* TASK TO COMPLETE: Nothing but the lines from the one with "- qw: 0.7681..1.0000" through the end of the listing below should appear in your reply, each copied exactly.

* DATA SHOWN:
/---
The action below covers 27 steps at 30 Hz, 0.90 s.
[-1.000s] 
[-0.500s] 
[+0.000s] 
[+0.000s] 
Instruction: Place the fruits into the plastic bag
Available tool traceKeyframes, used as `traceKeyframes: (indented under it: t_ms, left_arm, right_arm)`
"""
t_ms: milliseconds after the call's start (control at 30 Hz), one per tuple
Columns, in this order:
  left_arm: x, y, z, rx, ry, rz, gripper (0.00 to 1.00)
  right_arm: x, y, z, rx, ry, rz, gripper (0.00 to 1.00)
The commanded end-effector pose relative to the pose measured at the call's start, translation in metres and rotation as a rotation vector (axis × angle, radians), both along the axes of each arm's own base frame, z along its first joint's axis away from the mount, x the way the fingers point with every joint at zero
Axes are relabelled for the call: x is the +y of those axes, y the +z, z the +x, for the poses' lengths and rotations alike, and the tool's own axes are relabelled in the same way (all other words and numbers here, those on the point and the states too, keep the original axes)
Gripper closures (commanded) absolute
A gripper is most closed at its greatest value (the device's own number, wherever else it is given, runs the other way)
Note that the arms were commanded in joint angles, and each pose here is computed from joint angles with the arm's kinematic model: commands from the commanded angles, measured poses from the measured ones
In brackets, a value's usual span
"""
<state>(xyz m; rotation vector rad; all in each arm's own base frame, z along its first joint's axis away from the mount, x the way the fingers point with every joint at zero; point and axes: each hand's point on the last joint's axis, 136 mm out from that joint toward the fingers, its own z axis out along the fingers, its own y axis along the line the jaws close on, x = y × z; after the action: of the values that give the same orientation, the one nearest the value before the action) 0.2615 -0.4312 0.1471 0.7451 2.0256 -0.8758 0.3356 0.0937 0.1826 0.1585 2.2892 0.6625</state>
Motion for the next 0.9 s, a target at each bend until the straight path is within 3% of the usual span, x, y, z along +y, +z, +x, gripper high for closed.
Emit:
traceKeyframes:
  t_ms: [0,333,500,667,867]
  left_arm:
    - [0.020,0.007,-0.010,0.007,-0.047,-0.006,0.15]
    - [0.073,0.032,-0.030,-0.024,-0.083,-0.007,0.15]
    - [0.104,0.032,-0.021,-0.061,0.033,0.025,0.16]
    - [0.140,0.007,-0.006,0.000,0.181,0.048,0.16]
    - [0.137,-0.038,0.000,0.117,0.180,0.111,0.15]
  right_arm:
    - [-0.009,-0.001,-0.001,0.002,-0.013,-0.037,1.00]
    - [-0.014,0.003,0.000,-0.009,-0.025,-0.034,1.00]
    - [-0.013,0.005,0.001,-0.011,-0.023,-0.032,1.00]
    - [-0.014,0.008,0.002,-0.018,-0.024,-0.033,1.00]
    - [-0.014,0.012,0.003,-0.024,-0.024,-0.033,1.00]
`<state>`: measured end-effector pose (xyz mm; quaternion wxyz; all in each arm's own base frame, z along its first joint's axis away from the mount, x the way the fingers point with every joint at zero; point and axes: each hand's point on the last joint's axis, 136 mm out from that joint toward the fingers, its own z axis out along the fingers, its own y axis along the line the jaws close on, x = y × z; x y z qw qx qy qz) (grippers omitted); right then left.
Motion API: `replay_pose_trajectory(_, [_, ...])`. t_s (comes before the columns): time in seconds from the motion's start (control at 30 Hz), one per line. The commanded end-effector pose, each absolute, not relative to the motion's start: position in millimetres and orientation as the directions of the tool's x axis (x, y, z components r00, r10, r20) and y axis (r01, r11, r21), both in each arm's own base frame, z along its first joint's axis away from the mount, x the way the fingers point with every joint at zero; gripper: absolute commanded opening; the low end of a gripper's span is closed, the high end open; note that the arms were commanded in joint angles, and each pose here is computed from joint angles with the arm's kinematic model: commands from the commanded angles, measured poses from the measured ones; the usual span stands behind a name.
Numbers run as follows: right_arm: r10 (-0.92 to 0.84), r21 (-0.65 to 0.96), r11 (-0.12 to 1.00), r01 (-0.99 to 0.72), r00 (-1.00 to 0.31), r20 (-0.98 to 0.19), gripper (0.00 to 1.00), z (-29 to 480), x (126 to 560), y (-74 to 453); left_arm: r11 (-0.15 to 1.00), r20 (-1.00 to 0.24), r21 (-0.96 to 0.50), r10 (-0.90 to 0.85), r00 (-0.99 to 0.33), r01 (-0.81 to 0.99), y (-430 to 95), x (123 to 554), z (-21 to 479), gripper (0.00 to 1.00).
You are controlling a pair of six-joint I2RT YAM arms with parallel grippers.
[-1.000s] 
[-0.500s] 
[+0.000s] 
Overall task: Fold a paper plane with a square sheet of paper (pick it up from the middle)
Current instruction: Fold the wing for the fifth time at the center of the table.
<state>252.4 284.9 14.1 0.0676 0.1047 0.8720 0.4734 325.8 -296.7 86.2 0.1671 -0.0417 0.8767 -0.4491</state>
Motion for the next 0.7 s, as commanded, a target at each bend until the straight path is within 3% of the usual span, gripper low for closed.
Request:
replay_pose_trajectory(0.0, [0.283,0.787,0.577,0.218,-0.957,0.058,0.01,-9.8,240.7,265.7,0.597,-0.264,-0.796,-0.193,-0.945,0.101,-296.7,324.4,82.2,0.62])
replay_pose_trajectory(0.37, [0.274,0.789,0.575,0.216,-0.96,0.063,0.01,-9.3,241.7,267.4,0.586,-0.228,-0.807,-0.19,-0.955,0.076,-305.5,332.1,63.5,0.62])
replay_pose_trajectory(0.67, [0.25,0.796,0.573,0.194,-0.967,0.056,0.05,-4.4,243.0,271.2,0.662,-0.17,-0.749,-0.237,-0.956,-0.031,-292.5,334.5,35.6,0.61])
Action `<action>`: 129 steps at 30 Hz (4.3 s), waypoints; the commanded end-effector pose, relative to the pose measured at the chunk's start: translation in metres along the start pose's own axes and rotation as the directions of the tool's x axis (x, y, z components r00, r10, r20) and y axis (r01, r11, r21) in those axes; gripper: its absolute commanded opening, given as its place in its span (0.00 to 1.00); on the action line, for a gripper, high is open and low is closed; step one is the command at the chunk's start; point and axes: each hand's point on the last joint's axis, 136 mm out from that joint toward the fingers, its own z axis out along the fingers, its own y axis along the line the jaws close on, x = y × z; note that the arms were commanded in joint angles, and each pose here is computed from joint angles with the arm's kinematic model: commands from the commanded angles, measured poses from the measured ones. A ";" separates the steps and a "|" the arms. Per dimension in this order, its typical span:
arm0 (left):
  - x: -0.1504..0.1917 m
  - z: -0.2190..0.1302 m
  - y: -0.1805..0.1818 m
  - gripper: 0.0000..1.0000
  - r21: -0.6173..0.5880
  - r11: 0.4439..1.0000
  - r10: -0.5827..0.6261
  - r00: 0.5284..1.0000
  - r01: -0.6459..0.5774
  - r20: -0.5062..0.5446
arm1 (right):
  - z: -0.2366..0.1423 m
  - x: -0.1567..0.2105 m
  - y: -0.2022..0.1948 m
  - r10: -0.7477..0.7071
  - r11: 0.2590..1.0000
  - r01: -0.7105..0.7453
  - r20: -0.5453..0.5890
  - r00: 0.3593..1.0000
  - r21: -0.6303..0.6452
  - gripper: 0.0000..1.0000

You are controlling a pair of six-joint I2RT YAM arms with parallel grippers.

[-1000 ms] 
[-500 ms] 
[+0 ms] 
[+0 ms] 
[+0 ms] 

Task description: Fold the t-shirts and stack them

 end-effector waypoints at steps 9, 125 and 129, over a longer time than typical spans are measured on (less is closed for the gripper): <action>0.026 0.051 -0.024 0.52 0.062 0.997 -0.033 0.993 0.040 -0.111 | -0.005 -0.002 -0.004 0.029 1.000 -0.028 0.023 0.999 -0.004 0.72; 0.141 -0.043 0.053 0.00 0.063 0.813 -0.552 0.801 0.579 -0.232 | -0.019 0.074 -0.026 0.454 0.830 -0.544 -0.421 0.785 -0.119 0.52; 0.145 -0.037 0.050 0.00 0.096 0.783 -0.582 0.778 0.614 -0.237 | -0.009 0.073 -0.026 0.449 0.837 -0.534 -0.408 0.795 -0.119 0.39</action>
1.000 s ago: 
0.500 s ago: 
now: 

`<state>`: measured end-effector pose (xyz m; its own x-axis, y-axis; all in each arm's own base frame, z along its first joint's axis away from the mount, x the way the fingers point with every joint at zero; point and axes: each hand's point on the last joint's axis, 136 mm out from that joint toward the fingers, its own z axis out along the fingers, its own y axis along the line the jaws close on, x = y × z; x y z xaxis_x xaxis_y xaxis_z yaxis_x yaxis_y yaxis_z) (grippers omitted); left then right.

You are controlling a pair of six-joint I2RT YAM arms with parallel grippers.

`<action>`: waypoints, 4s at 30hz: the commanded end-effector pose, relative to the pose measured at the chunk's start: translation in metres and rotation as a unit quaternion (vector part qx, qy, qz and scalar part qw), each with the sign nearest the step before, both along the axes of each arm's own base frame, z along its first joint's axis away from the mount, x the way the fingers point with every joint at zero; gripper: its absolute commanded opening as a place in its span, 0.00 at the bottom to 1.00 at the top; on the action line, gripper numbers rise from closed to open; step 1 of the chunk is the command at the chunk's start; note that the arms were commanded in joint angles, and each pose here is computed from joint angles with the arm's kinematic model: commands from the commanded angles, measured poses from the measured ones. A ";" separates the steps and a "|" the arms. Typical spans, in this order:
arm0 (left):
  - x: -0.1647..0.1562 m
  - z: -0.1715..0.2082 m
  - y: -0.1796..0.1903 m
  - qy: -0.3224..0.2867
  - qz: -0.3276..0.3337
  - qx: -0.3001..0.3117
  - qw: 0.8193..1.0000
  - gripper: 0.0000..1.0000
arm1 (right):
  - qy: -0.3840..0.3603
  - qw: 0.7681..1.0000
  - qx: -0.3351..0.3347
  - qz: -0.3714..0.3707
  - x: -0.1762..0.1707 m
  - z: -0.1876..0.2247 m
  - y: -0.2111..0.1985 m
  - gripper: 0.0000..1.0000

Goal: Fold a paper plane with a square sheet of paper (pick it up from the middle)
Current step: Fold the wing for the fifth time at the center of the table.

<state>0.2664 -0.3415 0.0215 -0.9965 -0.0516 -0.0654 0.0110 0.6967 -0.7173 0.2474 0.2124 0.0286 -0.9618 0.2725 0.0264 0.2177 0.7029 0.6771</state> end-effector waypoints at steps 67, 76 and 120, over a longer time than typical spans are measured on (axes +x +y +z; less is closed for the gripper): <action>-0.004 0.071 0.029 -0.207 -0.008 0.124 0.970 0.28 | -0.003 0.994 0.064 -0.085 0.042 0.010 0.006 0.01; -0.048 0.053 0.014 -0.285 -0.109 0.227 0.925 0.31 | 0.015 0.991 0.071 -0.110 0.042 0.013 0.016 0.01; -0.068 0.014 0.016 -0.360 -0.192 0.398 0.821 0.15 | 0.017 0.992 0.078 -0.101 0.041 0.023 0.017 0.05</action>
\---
* EXERCISE OUTPUT:
  - qw: 0.7681..1.0000
  - qx: -0.3351..0.3347
  - qz: -0.3714..0.3707
  - x: -0.1762..0.1707 m
  - z: -0.1876..0.2247 m
  - y: -0.2111..0.1985 m
  - gripper: 0.0000..1.0000

Goal: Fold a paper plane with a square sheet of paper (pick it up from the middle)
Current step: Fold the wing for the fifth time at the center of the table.

<state>0.2664 -0.3415 0.0215 -0.9965 -0.0516 -0.0654 0.0110 0.6967 -0.7173 0.2474 0.2124 0.0286 -0.9618 0.2725 0.0264 0.2177 0.7029 0.6771</state> end-effector waypoints at steps 67, 76 and 120, over a longer time than typical spans are measured on (axes +x +y +z; less is closed for the gripper): <action>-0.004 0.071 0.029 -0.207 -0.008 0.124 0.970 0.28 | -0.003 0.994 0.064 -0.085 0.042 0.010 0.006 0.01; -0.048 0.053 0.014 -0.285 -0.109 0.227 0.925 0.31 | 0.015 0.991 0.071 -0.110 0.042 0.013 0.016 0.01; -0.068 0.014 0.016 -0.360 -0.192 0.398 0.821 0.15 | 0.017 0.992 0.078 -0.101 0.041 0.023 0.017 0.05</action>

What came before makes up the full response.